### [Work task]
Return every line of the listing, exactly as it reads.

### [Collected data]

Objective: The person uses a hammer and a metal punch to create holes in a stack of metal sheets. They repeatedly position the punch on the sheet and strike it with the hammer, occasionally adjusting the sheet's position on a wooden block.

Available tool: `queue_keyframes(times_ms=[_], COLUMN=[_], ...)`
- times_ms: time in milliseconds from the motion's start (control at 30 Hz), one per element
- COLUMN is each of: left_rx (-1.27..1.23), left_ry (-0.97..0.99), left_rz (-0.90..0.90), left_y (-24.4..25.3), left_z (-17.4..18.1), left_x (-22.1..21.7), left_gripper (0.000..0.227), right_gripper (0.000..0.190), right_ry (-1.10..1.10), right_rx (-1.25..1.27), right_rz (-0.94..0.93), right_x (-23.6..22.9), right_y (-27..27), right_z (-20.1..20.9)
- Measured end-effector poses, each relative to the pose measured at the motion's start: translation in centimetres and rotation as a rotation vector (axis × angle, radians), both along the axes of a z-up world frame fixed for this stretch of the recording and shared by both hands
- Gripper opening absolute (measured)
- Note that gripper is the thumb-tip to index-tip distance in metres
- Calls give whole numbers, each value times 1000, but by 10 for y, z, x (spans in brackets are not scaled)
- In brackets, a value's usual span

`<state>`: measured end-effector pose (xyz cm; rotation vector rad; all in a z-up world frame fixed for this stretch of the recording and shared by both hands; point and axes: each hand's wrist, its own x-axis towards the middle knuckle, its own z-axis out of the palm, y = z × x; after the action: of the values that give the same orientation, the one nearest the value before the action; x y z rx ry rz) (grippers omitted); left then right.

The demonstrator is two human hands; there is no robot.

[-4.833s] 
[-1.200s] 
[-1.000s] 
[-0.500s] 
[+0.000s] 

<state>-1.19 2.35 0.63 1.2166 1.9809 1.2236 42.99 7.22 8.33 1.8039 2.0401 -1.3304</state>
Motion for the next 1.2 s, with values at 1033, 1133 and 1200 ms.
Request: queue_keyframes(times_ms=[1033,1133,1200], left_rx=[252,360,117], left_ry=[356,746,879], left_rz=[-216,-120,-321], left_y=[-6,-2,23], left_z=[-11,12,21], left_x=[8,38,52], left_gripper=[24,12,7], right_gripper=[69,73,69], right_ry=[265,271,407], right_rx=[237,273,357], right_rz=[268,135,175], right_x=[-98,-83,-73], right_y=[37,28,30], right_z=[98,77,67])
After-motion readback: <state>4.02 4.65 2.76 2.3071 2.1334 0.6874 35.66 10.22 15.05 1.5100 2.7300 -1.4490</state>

### [Your solution]
Objective: The person uses a hammer and a metal punch to create holes in a stack of metal sheets. They repeatedly position the punch on the sheet and strike it with the hammer, occasionally adjusting the sheet's position on a wooden block.

Available tool: `queue_keyframes(times_ms=[_], COLUMN=[_], ...)`
- times_ms: time in milliseconds from the motion's start (control at 30 Hz), one per element
- COLUMN is each of: left_rx (-1.27..1.23), left_ry (-0.97..0.99), left_rz (-0.90..0.90), left_y (-24.4..25.3), left_z (-17.4..18.1), left_x (-22.1..21.7), left_gripper (0.000..0.227), right_gripper (0.000..0.190), right_ry (-1.10..1.10), right_rx (-1.25..1.27), right_rz (-0.94..0.93), right_x (-23.6..22.9), right_y (-27..27), right_z (-20.1..20.9)
- Measured end-effector poses, each relative to the pose measured at the motion's start: translation in centimetres and rotation as a rotation vector (axis × angle, radians), both along the axes of a z-up world frame fixed for this stretch of the recording and shared by both hands
- Gripper opening absolute (measured)
- Note that gripper is the thumb-tip to index-tip distance in metres
- Calls give whole numbers, each value times 1000, but by 10 for y, z, x (spans in brackets are not scaled)
- In brackets, a value's usual span

`<state>`: measured end-effector pose (xyz cm; rotation vector rad; all in a z-up world frame fixed for this stretch of the recording and shared by both hands; point and axes: each hand's wrist, its own x-axis towards the middle knuckle, its own z-axis out of the palm, y = z × x; after the action: of the values that give the same orientation, the one nearest the value before the action; x y z rx ry rz) (grippers omitted); left then right.

The demonstrator is two human hands; there is no robot.

[-4.833s] 
[-1.200s] 
[-1.000s] 
[-0.500s] 
[+0.000s] 

<state>-1.19 2.35 0.63 1.2166 1.9809 1.2236 42.99 7.22 8.33 1.8039 2.0401 -1.3304</state>
Motion for the next 1.2 s, with values at 1033, 1133 and 1200 ms.
Request: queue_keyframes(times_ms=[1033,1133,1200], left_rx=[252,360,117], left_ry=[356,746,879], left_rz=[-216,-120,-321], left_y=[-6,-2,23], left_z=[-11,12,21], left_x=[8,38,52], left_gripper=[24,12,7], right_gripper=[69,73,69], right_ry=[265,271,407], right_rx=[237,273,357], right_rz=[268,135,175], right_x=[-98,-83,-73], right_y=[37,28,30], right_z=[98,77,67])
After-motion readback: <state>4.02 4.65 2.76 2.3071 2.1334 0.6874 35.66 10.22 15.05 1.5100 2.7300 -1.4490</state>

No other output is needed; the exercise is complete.